Even if they learn to walk. Even if they learn to talk. No matter what other skills they acquire. Their body is probably going to stay very different from most other people’s bodies, and far from the cultural norm.
And… part of living well as a person with a disability is accepting the body and the brain that you have, and working with it rather than against it.
Because you can’t live in an imaginary body; you can’t live in an abstraction. You have to live your own life, as you actually are. And sometimes that involves medical treatment, sometimes it involves equipment, sometimes it involves therapy – but always, it involves reality. You can’t willpower yourself into being someone else.

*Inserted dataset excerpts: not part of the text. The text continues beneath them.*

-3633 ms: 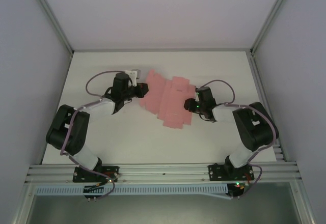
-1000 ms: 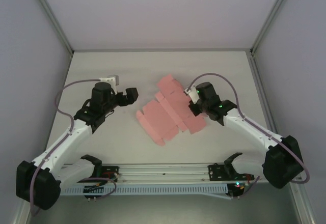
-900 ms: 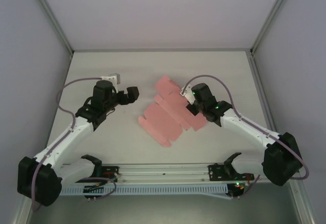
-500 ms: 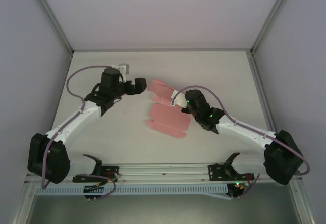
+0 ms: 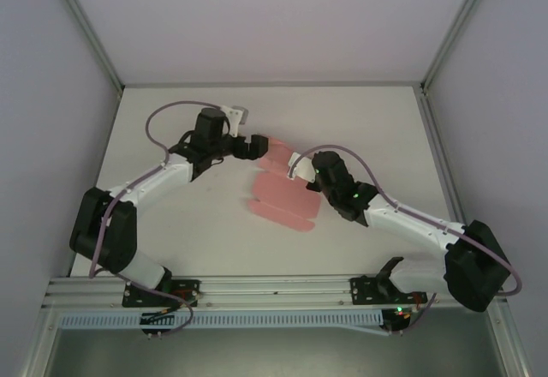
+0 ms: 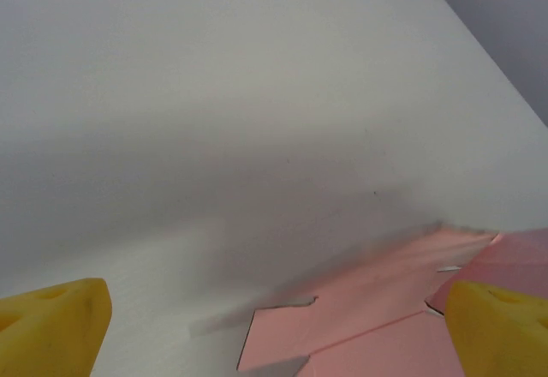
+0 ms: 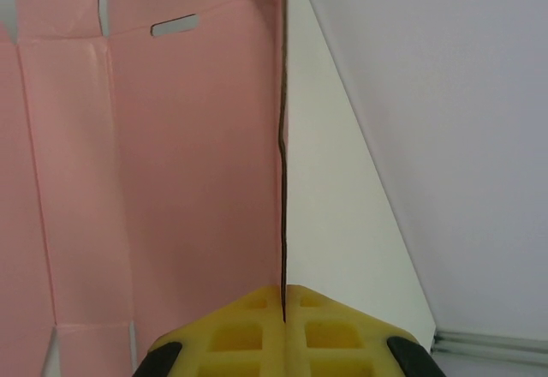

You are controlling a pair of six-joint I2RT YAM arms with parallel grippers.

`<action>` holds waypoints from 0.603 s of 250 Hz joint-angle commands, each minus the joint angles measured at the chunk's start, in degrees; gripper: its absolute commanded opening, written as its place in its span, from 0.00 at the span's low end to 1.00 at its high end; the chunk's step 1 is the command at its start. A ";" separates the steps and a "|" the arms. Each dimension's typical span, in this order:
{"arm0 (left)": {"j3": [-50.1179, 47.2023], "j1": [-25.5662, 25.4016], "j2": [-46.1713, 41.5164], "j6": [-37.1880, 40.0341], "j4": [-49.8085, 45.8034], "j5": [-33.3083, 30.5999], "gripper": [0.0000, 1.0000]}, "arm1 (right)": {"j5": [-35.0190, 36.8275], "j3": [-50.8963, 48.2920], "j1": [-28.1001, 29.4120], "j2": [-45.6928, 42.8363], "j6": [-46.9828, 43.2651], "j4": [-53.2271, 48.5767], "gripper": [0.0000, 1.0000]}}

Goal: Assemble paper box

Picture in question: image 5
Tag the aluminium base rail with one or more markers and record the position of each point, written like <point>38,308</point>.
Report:
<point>274,287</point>

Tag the pink paper box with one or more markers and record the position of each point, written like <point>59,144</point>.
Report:
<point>278,193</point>

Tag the aluminium frame post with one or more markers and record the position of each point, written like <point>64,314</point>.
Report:
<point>85,30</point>
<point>458,25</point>

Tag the grey metal lower panel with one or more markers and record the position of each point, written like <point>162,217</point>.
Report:
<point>274,353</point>

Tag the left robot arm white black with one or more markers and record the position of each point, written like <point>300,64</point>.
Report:
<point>158,180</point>

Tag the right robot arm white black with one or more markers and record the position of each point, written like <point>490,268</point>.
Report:
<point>406,223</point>

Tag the aluminium table side rail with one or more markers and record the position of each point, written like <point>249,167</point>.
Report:
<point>441,150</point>

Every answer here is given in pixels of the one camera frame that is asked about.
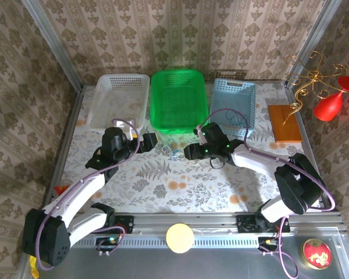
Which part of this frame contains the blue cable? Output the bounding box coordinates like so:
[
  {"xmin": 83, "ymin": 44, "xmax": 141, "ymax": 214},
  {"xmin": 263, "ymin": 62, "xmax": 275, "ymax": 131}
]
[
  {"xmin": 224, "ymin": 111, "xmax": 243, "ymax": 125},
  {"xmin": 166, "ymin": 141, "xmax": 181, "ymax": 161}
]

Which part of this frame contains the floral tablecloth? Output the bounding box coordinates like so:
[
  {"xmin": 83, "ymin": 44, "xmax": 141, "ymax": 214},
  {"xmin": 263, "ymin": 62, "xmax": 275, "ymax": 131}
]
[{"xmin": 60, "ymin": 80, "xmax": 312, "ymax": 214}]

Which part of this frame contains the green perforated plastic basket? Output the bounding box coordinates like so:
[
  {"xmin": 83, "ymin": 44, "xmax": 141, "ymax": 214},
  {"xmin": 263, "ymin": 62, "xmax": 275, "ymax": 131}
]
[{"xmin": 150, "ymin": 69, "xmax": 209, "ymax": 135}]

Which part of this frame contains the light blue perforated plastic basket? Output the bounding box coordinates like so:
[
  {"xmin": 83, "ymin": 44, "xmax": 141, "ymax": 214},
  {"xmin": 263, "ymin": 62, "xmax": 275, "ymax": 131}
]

Disabled kids tend to get taught the opposite message, because childhood therapy is usually cure-oriented even for conditions that aren’t anywhere close to curable. It’s about normalization, much more than functioning well.
Then they go through all manner of hell unlearning this once they’re old enough that everyone gives up on pretending that a cure is going to happen.
If you’re responsible to or for kids with disabilities, do what you can to protect them from this. Make sure they aren’t being pushed to hang their self-worth on accomplishing things that are physically impossible or implausible. Help them to understand hat their bodies aren’t wrong. Teach them that they already have lives worth living.